The women and men of Lebanon are taking it to the streets of Beirut on January 14 in their struggle to get our legislators to recognize rape as a criminal activity even among spouses, marital rape. As it is, Lebanese law only recognizes rape as such when it’s done by non-married individuals. And when the act of rape has been verified, the perpetrator has the right to offer marriage to the victim and his act would be absolved.
An interesting post by Beirut Spring regarding this matter exemplifies the distinction between marital rape and rape as the former being part of domestic laws, where men of religion rule supreme, and the latter being part of criminal laws, governed by parliament. And as you know in Lebanon, men of religion always win – especially when outdated scripture is their only reference for logic, not the needs of a 21st century society.
But what’s worse is that most men, and many women, are very oblivious to how pejorative these laws are to them all. Sexual assault is not only exclusive to physical acts. Its scope also includes sexual harassment which Lebanese law doesn’t cover as well. Sure, these laws are giving the men of Lebanon an “upper hand” in society. But it’s not really an upper hand when this hand is raised over the other crucial component of Lebanese society: its women. A society where women are not given full rights is a dysfunctional society at its heart and core.
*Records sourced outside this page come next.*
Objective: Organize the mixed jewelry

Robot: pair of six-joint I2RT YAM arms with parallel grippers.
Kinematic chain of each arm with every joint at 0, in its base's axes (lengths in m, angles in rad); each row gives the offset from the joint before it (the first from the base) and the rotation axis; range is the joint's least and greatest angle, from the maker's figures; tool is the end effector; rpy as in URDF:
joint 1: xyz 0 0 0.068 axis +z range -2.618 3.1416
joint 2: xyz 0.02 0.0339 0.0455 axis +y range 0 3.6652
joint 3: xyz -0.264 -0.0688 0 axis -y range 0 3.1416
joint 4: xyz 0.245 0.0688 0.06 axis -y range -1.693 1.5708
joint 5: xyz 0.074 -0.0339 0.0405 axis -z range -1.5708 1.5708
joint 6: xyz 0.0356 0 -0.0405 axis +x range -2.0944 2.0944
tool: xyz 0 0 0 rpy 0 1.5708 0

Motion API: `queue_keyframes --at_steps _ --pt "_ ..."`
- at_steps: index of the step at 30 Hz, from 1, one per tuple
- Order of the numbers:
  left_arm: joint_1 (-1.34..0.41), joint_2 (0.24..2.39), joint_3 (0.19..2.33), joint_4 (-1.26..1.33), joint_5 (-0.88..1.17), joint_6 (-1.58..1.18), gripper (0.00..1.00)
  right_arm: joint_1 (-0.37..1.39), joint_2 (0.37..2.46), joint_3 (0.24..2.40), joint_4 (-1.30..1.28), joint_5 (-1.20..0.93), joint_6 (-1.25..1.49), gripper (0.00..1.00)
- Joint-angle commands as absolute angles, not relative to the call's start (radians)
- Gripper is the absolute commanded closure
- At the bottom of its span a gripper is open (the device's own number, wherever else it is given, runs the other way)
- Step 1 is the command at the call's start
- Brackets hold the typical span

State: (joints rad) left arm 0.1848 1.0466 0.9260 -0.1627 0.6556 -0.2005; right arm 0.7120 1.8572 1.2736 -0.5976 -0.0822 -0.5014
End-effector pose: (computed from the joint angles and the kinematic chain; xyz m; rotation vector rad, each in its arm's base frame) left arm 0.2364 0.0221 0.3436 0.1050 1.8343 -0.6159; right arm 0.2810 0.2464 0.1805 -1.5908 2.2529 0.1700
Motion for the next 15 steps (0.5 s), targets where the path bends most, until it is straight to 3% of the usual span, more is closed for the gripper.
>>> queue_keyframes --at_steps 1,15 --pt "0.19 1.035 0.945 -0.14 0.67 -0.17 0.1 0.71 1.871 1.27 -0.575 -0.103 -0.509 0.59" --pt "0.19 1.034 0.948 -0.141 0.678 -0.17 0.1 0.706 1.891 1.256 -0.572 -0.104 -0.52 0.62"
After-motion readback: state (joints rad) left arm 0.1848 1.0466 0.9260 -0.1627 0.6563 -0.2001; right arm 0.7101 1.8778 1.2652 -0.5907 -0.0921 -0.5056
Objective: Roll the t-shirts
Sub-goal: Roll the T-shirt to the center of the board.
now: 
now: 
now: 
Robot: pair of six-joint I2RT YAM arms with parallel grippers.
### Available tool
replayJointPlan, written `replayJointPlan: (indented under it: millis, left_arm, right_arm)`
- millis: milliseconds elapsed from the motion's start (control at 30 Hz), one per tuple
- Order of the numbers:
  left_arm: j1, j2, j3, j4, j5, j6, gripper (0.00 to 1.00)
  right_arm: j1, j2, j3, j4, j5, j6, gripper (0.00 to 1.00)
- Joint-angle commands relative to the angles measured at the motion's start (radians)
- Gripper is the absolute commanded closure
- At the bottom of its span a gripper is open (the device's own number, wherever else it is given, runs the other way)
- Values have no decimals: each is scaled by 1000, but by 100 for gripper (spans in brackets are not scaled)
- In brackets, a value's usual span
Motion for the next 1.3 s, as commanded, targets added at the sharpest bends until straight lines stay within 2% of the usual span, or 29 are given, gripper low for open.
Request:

Men are also affected by the unfairness of the laws, although obviously not as much as women. I’m certain no father, husband, brother would accept his sister or wife or any female member of his family and close circle be violated in any way – and to have no law for her to lean on and defend her.
The January 14 protest is needed for Lebanese society. It’s the first time I’ve seen an anti-rape march getting this much propagation around the social networks. This is a sign as to how much the youth in our community want to change thing. But I have a simple question that doesn’t attempt in any way whatsoever to lessen the importance of the protest at hand.
What do the protesters truly hope to achieve? I’m only asking this out of concern for the cause. The objective of the protest is surely righteous. But I can’t shake the feeling that this movement is stillborn for many reasons.
In my opinion, a parliament full of men taken straight of the dark ages will never ratify a law that brings the women of Lebanon into the 21st century. Like it or not, the men of our parliament (not all of them obviously but a decent chunk of them) are fine with the status quo. It doesn’t help that women have less than 10 MPs out of 128 to represent them (and not properly may I add). Perhaps the fight should be to ensure that women can actually get to office and fight for their rights from there. Perhaps the women of Lebanon should protest to get the elite of them, who can actually voice their concerns during parliamentary sessions, to be their parliament representatives. And there are many elite women in Lebanese society, who surpass at least half the men of our current parliament in qualifications.
It is here that the need for an upheaval of our laws is in need – and such changes cannot happen in the drastic way that they are needed without active female participation in making the decisions. You might think the “female quota” is limiting. Well ponder on this: is the situation without the quota any better? And can it get any better without a quota?
This post is not to lessen of the importance of the protest nor is it to belittle of the demands, as I made obvious in the first part of this post. This is simply to say that in the current political atmosphere of the country, the only way for women to have their full rights given is to assert political power. And women asserting political power cannot happen except through an electoral law that suits their needs . We’d be fools if we thought Lebanese officials actually cared about rape at the moment. The women (and the men of Lebanon who support them) would be fools to believe the men of our parliament actually care enough, deep down, to change things on the ground. All they care about is doing whatever they can to get re-elected next year. Many believe the ultimate solution is a civil state. Sure, a civil state is needed. But a Lebanese civil state will take a long time to happen in Lebanon and this matter is very urgent – more urgent than the oil law that has been debated for months now.
There is something, however, that is happening much sooner than a Lebanese civil state. Parliamentary elections are in a year. The law to run these elections is being discussed now. In a few months, the preparations for the elections will go underway and the voices of these women will be diluted and tuned out – unless they get their voices heard now and get themselves a secured proportion of representation in the parliament that will arise from the 2013 elections.
So Saturday’s protest becomes, as I see it and as Beirut Spring eloquently put in a follow-up post, “a watershed demonstration against denial and stigma in our society.” Perhaps it will get more people to be aware of the horrors our women have to face. Will it bring about change? I doubt the stubbornness of those in charge will let any change happen. So on Saturday the women and men of Lebanon march for a righteous cause. And I truly hope the slogans they will chant up until their vocal cords rip won’t fall onto ears as dead as the laws they want to change.